Donghyuck's nails scratching at his scalp dissuade him even more from talking, neck bending forward to give up the crown of his head to caresses, humming to get Donghyuck to join him in on desisting.
"Mm?"
"Mm. It's stupid."
"You're stupid."
And Donghyuck does nothing further than keep on rubbing Mark’s head in gentle laps from front to back, wasting away their leftover hot water long enough to be a corner away from having steamed up their mirror through and through, but he can still get Mark to do just about anything, the weight of him standing beside him, behind him, right in front of him under a shower spray and out of sight, all being enough to have Mark bend and break at his will, keep on improvising even when all he wants is a script, an already written down line to say, so he can blame it on his life’s screenplay when things inevitably go sideways.
"I was thinking," he begins again, pausing when the shampoo is pushed into his hands. "Do you think, maybe,” the half-empty bottle gets squeezed to the point of no return, until the right amount of product dribbles down onto his palm, “we're just—uhm, together, ‘cause we’ve spent so much time around each other? Like really think about it. We grew up together. We work together. Live together.”
Donghyuck stays quiet through the motions, eyes closed as pink-dyed lather builds up, and waits for Mark to trail off with hands wiping the excess white-blue bubbles off on his chest.

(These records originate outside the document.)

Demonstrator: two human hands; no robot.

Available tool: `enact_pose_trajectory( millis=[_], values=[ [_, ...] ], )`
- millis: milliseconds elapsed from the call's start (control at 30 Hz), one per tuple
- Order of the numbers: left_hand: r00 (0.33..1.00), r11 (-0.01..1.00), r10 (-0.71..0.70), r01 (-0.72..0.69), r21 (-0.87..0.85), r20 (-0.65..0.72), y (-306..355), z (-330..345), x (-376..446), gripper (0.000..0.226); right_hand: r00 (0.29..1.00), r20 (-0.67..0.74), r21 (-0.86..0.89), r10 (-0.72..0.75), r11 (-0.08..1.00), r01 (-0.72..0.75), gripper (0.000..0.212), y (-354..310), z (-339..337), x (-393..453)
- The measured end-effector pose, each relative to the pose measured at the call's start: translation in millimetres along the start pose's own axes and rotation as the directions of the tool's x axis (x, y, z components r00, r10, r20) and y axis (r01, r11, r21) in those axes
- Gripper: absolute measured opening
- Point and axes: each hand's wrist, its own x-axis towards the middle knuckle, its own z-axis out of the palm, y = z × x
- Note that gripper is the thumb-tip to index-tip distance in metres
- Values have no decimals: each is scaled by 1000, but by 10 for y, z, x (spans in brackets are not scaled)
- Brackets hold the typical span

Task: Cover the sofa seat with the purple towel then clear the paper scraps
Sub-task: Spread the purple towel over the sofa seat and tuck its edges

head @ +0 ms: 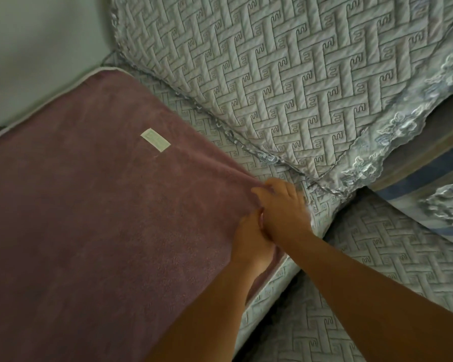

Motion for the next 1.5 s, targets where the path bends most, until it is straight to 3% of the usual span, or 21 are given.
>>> enact_pose_trajectory(
  millis=[167,267,400,533,667,767,833,933,1100,1200,1333,1433,1500],
  values=[
    [977,975,106,-65,214,-183,60,-511,376,28,999,-23,180,-36,983,40,62,-286,-6,287],
    [972,945,144,-80,317,-185,151,-847,636,28,1000,-23,259,15,966,-9,59,-456,-13,473],
    [963,896,222,-140,420,-152,295,-1157,982,28,992,-80,261,100,962,-76,38,-548,-14,746],
    [964,732,259,-156,663,-60,414,-1357,1309,50,986,-47,280,158,950,-139,24,-614,-19,1005],
    [987,603,158,-130,787,42,491,-1532,1576,70,985,47,283,164,944,-170,32,-675,-6,1174],
    [983,433,121,-176,884,137,503,-1614,1701,55,992,63,248,112,961,-124,22,-705,10,1231],
    [975,376,138,-215,902,174,494,-1680,1755,39,997,20,228,77,970,-80,14,-721,24,1259],
    [954,400,216,-281,872,208,516,-1786,1776,15,995,-66,242,69,969,-52,8,-720,-5,1272],
    [935,488,336,-278,828,115,488,-1770,1807,15,987,-139,199,84,978,-55,25,-723,24,1316],
    [926,622,377,-267,736,17,442,-1677,1851,25,984,-147,159,100,984,-76,35,-720,78,1333],
    [940,756,340,-290,586,26,436,-1541,1910,46,975,-210,129,79,990,-53,37,-775,118,1339],
    [940,776,342,-272,568,-17,377,-1560,1927,46,993,-119,291,-5,956,40,46,-910,176,1349],
    [916,714,373,-180,677,-150,273,-1632,1949,48,999,-35,382,-27,923,38,54,-983,229,1381]
  ],
)
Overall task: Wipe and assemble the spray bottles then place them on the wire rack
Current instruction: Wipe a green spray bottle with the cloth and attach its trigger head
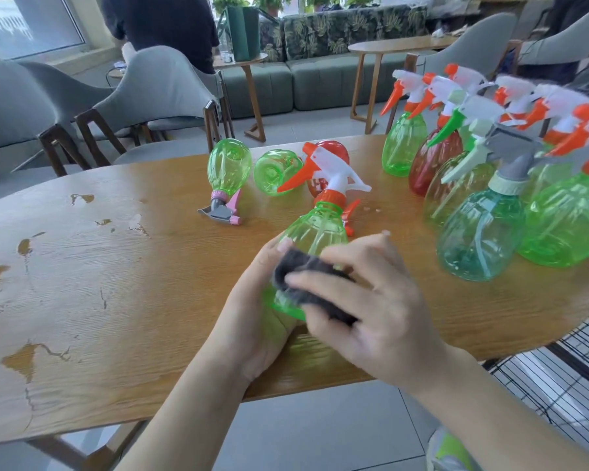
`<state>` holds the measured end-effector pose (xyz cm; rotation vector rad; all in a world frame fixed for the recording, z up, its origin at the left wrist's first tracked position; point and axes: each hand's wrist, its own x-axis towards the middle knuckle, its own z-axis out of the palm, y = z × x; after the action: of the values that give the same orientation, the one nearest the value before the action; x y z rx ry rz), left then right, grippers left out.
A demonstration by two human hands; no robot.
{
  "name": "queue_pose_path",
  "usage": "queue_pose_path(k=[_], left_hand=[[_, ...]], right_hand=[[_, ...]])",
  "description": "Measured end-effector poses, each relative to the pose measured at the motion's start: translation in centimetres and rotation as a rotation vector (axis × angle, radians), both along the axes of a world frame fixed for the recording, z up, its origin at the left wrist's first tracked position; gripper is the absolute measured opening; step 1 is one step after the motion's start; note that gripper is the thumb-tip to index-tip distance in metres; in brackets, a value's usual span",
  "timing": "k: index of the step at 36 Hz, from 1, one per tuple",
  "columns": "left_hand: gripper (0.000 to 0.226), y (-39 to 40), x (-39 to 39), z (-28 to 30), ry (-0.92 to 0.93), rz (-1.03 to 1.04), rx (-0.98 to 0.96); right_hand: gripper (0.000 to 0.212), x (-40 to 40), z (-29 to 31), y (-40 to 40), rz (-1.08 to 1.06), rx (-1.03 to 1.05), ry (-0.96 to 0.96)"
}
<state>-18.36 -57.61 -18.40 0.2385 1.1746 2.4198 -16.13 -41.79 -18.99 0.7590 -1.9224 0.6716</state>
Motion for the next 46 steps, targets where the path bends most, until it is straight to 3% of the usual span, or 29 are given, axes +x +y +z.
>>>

“There was that year where you just went back and forth from SuperM to us, remember?" he finally breaks the quiet, giving room for Mark’s completely at sea, agreeing yeah, to then furrow his brow with one eye peeking open. "Are you saying you're into Taeyongie, then?"

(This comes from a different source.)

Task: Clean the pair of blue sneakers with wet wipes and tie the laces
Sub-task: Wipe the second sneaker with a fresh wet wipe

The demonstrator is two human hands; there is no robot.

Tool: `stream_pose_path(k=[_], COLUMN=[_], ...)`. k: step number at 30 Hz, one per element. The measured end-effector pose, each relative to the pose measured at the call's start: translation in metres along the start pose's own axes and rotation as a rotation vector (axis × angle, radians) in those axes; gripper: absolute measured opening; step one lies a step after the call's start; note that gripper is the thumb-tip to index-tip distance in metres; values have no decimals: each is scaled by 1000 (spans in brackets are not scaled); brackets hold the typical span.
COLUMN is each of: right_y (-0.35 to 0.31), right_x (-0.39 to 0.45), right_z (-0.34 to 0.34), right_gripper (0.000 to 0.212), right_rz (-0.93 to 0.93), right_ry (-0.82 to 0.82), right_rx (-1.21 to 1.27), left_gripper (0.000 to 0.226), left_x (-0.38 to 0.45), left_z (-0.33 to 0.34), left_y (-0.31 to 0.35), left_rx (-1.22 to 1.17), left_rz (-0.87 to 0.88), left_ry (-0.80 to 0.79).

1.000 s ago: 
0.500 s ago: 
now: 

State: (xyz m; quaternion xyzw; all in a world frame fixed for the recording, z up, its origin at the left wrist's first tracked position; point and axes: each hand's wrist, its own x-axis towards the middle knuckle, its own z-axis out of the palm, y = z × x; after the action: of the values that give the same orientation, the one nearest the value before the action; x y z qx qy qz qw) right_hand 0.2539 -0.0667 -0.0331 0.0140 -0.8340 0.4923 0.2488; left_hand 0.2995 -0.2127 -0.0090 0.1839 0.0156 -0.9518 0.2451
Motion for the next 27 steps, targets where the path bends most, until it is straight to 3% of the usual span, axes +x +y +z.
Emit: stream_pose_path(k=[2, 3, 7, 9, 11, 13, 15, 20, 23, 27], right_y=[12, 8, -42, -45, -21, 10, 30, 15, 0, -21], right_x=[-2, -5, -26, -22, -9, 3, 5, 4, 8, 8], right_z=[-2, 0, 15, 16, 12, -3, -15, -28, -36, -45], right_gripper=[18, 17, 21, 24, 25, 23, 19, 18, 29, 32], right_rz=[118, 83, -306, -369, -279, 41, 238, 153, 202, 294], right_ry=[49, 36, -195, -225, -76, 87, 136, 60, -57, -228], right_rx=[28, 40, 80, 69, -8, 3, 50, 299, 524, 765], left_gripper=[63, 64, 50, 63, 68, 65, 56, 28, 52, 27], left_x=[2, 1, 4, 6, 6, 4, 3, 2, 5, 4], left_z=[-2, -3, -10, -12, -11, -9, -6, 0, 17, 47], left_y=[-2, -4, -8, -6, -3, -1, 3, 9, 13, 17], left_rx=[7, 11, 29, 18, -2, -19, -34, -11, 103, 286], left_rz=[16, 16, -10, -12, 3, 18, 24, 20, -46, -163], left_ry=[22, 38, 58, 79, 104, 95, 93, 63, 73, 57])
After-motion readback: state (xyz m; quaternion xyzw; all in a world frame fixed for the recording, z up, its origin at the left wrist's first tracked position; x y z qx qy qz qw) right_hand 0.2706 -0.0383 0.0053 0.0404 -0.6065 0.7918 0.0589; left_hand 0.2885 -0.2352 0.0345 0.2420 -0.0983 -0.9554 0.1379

Mark blinks, hands going tense where they’ve settled over Donghyuck’s shoulders at the trick question—because it’s a trick, surely. “Of course not.”
"You and hyung sure spend a lot of time together. All alone in that room after hours,” Donghyuck pays him no mind, singsonging the end of his sentence with water droplets catching on his lashes not being enough to have him break away from Mark’s wide open eyes, the effort to figure out Donghyuck’s point showing from pupil all the way down to their white. "Are you gonna cheat on me with our manager?"
Mark’s shoulders drop and sag with realization setting on slowly but surely, defeat in the sound of his voice when he replies no.
“Oh, and what about—?”
"Okay, alright, I get it."
Mark catches what he can through the dark of the satisfied smile at his point reaching its destination that Donghyuck shows him proudly, his one open eye falling back closed as Mark takes his time washing off the small-scale clouds of shampoo. Once he's done, Mark's hands slide from Donghyuck's head to the skin he's taken his time to get familiar with: over his neck and down his back, up his spine and then back down his arms, reaching awaiting hands that wrap their fingers around the back of Mark's with no questions asked. His forehead comes down to rest on a piece of an unknown named bone by the middle of Donghyuck's chest, letting the water hit his back head-on as a hand squeezes his for a countless numbered time, Donghyuck remembering his slip-and-crack fear even when it's left the forefront of Mark's own mind.
"I'm not saying you're wrong," Donghyuck’s voice is rough in the peace of electricity's breaktime, with only the tip-tap of the showerhead rain to fill in the blanks of sounds, and his chin digs into Mark’s hair whorl when his mouth moves once more. "I'm saying I don’t care," he shrugs. "I love you. Take it or leave it.”
And that's a heavy word if Mark's ever heard one, boyfriend and together left to bite the dust, Mark building up a grin tooth by glee-filled tooth that meets the soapy, wet skin over Donghyuck's heart entirely too fast.
Life without a script to rule out questions and the possibility of fucking up sounds horrible. Life with Donghyuck, not so much.
"Do you love me enough to let me be the little spoon tonight?”
“I say this with love.” A kiss gets dropped on top of Mark’s head, right before the water shuts off. “No.”